Mr. Gumhead appears courtesy of Bathazar City-State University in Mussellford, who paid for his bus ticket

We have all seen the famous picture of Tripeman leaving the site of his first major press interview about the conclusion of the investigation, with a tear trickling down his stoic face. Tripeman, circa 1986, photographer unknown It is with much trepidation, and a fair share of humility, that I am endeavoring to take up and perhaps shed some light on the now-14-year-old question that day left us with: "Why was Tripeman crying?"

I feel, to fully answer this question, we must look at all the aspects of the incident. First, there were the months of waiting for its resolution, which must have grated heavily on his superhuman nerves and patience. True, there was a great outpouring of support from his friends and fellows, from all of those whose lives he had touched and whom he had been touched by in return; but this must be balanced against the extreme personal and psychological price that even those only distantly connected to him must have paid for their amity.
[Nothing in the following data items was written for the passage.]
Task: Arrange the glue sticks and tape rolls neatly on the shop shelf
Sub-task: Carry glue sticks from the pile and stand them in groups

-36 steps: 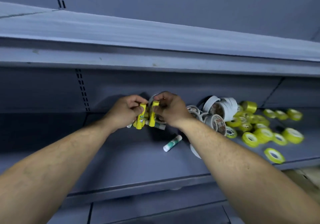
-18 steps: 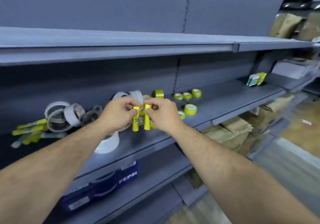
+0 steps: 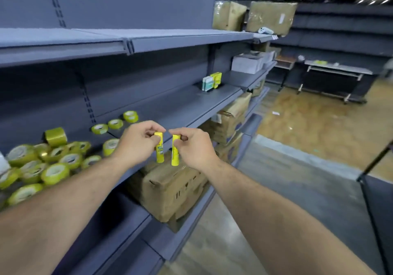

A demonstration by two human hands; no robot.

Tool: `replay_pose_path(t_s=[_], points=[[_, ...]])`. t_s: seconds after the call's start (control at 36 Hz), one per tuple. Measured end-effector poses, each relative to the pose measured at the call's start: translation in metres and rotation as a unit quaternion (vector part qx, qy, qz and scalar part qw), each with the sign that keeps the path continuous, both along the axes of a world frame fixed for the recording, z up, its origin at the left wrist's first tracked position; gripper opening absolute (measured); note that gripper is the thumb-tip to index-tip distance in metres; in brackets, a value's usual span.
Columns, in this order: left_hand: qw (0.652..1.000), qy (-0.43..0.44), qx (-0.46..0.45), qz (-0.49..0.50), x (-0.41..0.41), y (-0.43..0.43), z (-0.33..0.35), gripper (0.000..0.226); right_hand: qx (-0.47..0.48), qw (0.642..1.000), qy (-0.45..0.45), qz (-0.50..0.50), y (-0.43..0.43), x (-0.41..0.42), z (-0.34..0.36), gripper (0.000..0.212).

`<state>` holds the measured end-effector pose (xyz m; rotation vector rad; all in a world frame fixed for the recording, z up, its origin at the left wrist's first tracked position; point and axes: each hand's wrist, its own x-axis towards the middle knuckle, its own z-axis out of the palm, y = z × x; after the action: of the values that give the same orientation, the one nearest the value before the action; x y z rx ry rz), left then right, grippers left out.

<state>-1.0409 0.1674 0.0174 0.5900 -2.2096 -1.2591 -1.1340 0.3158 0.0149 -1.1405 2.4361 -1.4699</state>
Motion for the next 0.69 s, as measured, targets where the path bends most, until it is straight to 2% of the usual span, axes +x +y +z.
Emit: replay_pose_path(t_s=[0.28, 0.44, 0.58, 0.69], points=[[0.995, 0.026, 0.003, -0.095, -0.207, 0.031, -0.003, 0.031, -0.001, 0.991, -0.010, -0.130, 0.042, -0.169, 0.003, 0.032], [0.989, 0.019, -0.009, -0.145, -0.320, 0.039, 0.006, 0.039, 0.012, 0.985, 0.010, -0.171, 0.053, -0.266, 0.014, 0.036], [0.984, 0.022, -0.010, -0.179, -0.399, 0.049, 0.001, 0.025, 0.014, 0.980, 0.017, -0.198, 0.063, -0.343, 0.002, 0.032], [0.983, 0.016, -0.025, -0.183, -0.462, 0.054, -0.007, 0.032, 0.013, 0.980, 0.002, -0.197, 0.070, -0.407, -0.005, 0.030]])
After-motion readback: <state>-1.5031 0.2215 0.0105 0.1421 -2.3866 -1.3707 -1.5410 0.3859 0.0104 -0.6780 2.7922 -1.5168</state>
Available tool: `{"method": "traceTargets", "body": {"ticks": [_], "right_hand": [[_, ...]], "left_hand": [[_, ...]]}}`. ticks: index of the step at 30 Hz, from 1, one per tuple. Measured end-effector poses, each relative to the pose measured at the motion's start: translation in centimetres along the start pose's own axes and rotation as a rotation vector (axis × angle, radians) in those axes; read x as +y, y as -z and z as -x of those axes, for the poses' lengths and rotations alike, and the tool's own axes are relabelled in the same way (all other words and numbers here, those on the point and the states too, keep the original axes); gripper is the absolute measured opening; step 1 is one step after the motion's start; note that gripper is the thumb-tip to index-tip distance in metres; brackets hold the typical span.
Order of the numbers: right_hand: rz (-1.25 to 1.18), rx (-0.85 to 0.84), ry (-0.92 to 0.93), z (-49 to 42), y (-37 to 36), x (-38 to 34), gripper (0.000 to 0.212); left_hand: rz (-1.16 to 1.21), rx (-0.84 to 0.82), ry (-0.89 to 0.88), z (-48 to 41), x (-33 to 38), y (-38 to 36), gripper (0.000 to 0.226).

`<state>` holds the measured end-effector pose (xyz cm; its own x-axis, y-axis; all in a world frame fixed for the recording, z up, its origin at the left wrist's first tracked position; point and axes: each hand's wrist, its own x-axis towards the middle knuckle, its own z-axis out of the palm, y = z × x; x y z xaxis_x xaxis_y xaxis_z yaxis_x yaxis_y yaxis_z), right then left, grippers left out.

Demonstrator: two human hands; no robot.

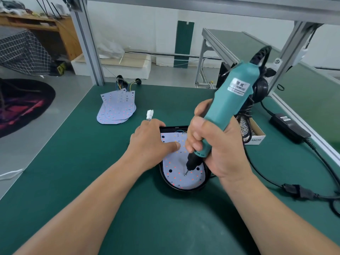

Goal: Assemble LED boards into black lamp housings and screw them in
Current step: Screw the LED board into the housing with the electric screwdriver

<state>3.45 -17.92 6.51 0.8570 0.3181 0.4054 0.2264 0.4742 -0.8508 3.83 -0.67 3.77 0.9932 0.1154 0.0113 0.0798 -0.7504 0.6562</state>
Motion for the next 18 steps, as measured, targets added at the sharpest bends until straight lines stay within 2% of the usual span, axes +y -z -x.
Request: {"method": "traceTargets", "body": {"ticks": [5, 16, 18], "right_hand": [[0.12, -0.174, 0.039, 0.3, -0.59, 0.19, 0.016], [0.069, -0.204, -0.004, 0.05, 0.08, 0.13, 0.018], [0.033, -0.169, 0.023, 0.13, 0.31, -0.3, 0.023]], "left_hand": [[-0.007, -0.017, -0.009, -0.06, 0.0, 0.13, 0.041], [0.015, -0.039, -0.005, 0.16, 0.48, 0.36, 0.038], [0.031, -0.034, -0.002, 0.11, 0.29, 0.07, 0.046]]}}
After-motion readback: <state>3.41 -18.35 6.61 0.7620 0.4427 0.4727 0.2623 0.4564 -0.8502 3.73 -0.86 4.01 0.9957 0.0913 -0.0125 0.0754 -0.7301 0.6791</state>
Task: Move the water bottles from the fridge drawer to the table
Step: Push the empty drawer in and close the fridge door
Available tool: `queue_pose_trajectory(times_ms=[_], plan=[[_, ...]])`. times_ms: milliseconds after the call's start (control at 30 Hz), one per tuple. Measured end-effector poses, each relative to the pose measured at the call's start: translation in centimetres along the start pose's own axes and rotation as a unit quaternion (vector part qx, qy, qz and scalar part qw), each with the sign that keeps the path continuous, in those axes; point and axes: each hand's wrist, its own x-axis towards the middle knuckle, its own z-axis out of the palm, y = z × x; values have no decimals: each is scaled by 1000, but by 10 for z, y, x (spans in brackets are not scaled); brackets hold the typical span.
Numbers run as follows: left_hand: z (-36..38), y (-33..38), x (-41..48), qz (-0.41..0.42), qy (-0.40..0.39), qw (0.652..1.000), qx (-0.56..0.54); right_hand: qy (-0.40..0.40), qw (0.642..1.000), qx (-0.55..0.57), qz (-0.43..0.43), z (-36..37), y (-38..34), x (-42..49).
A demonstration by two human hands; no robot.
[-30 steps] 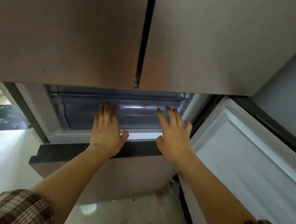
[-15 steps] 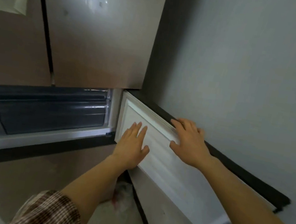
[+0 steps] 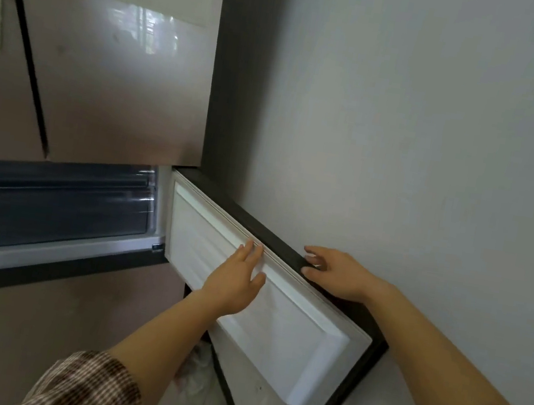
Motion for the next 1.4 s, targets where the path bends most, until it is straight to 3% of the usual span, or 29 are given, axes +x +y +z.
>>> queue_pose_trajectory(times_ms=[200,400,533,800,933,1067,1200,1400], plan=[[-35,-18,-43,-63,32,993,-99,-113,988,-44,-94,0,-39,3],[-92,-47,-99,-116,-3,981,-157,-118,977,-17,-176,43,-99,17],[-132,-76,-140,-152,-25,964,-217,-132,963,-79,-223,79,-145,33],[-211,-146,-186,-206,-8,976,-63,-62,926,-161,-335,132,-237,69],[-240,-183,-194,-241,3,969,-56,-30,912,-204,-354,154,-288,96],[-257,-234,-192,-257,-27,961,104,23,909,-236,-343,183,-338,124],[-269,-296,-192,-213,19,928,304,80,910,-255,-316,209,-387,155],[-290,-380,-167,-187,103,904,369,141,900,-313,-267,237,-437,202]])
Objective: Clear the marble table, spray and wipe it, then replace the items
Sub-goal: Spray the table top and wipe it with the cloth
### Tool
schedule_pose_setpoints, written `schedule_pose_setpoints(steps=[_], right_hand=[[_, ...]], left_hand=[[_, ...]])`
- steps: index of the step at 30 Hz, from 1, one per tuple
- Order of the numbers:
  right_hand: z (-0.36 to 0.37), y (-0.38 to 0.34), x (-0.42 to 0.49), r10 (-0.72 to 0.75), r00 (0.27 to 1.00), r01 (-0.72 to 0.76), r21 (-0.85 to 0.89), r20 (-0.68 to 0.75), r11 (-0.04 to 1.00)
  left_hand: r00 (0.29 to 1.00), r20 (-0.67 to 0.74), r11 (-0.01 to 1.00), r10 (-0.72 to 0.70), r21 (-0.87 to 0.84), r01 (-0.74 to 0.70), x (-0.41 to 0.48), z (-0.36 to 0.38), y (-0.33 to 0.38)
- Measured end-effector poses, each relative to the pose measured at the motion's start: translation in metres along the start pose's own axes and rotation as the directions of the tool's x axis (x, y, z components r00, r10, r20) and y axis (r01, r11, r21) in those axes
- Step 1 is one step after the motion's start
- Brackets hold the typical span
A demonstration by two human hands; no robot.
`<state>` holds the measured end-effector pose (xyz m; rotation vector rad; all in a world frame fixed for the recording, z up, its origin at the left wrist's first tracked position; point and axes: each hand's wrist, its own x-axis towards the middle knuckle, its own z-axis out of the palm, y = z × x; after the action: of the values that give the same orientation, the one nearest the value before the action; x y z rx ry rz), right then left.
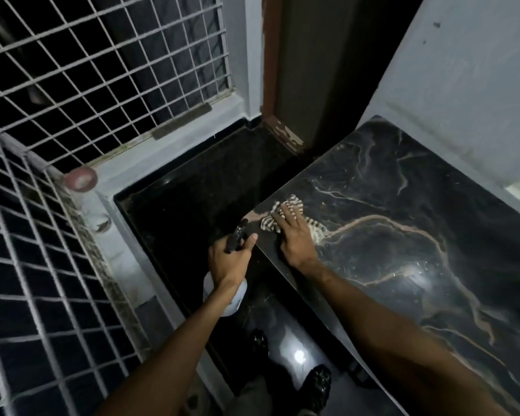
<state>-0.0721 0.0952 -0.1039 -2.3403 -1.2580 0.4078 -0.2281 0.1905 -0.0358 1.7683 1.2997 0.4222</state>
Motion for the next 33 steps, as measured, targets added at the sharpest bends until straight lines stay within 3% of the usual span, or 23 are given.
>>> schedule_pose_setpoints(steps=[1, 4, 5, 7, 9, 10, 12, 13, 15, 17, 18, 19, 22, 24, 27, 28, 31, 33], right_hand=[[-0.002, 0.000, -0.015, -0.011, 0.999, 0.011, -0.019, 0.033, 1.000], [0.003, 0.006, -0.069, -0.268, 0.955, 0.275, -0.040, 0.129, 0.961], [-0.003, 0.018, -0.086, -0.242, 0.963, 0.247, -0.036, 0.116, 0.968], [-0.018, 0.045, -0.107, 0.010, 1.000, -0.010, 0.000, -0.021, 1.000], [-0.031, 0.057, -0.136, 0.210, 0.974, -0.206, 0.060, -0.083, 0.977], [-0.032, 0.057, -0.153, 0.164, 0.984, -0.161, 0.047, -0.069, 0.986], [-0.025, 0.063, -0.188, -0.064, 0.998, 0.064, -0.022, -0.010, 0.998], [-0.028, 0.071, -0.206, -0.088, 0.996, 0.088, -0.032, -0.006, 0.996], [-0.039, 0.098, -0.234, 0.125, 0.983, -0.123, 0.029, -0.137, 0.992], [-0.052, 0.113, -0.254, 0.428, 0.874, -0.394, 0.182, -0.229, 0.901], [-0.055, 0.114, -0.263, 0.479, 0.846, -0.440, 0.198, -0.236, 0.876], [-0.055, 0.110, -0.267, 0.451, 0.868, -0.422, 0.168, -0.208, 0.891], [-0.058, 0.123, -0.289, 0.183, 0.972, -0.178, 0.051, -0.146, 0.983], [-0.071, 0.150, -0.292, 0.258, 0.945, -0.248, 0.075, -0.199, 0.966], [-0.084, 0.161, -0.281, 0.612, 0.739, -0.536, 0.303, -0.282, 0.788], [-0.081, 0.155, -0.273, 0.620, 0.737, -0.555, 0.283, -0.269, 0.783], [-0.064, 0.151, -0.263, 0.423, 0.860, -0.411, 0.104, -0.284, 0.906], [-0.071, 0.161, -0.253, 0.455, 0.827, -0.430, 0.149, -0.330, 0.890]], left_hand=[[1.000, 0.007, 1.000, 0.014, 0.005, -0.014, -0.006, 0.004, 0.004], [0.998, 0.039, 0.998, 0.059, 0.017, -0.059, -0.028, 0.015, 0.014], [0.996, 0.064, 0.998, 0.068, 0.015, -0.069, -0.040, 0.020, 0.018], [0.992, 0.112, 0.998, 0.059, 0.009, -0.060, -0.057, 0.027, 0.020], [0.987, 0.154, 0.998, 0.049, 0.036, -0.055, -0.077, 0.035, 0.022], [0.984, 0.173, 0.997, 0.039, 0.062, -0.050, -0.090, 0.040, 0.022], [0.979, 0.204, 0.994, 0.015, 0.100, -0.037, -0.113, 0.051, 0.022], [0.974, 0.225, 0.993, 0.007, 0.116, -0.034, -0.125, 0.058, 0.022], [0.967, 0.257, 0.992, -0.002, 0.125, -0.031, -0.150, 0.071, 0.025], [0.959, 0.282, 0.993, -0.014, 0.112, -0.019, -0.170, 0.082, 0.030], [0.956, 0.294, 0.994, -0.008, 0.108, -0.024, -0.180, 0.088, 0.034], [0.955, 0.297, 0.994, -0.001, 0.108, -0.032, -0.186, 0.091, 0.036], [0.956, 0.290, 0.988, 0.052, 0.126, -0.092, -0.200, 0.102, 0.045], [0.955, 0.290, 0.987, 0.057, 0.125, -0.097, -0.200, 0.108, 0.052], [0.946, 0.319, 0.978, 0.052, 0.176, -0.113, -0.190, 0.112, 0.065], [0.946, 0.318, 0.975, 0.062, 0.184, -0.126, -0.185, 0.112, 0.072], [0.938, 0.335, 0.974, 0.093, 0.165, -0.155, -0.163, 0.118, 0.085], [0.930, 0.352, 0.976, 0.103, 0.142, -0.162, -0.148, 0.121, 0.095]])
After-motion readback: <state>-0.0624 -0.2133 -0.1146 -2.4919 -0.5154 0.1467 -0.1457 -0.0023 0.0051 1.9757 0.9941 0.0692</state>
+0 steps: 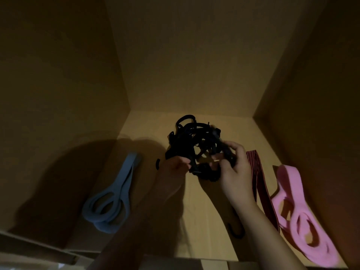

On that hot summer day less than two years before, it was not just Tripeman's family tree that lost a wayward and hopelessly fruitless branch, it was as if an entire layer of epidermis was torn off an entire generation, and then they were all baptized in a swimming pool of salty lemonade. It was not the big mystery or the misery that pounded it most solidly home into my mind, but the little details. The autopsy report, almost illegibly blurred by tears. The coffee cup, half-full, with the dead fly floating in it. The tiny banzai tree on the corner of the desk that the detective, brave Mr. Oliver, knocked off onto the hard, unyielding concrete.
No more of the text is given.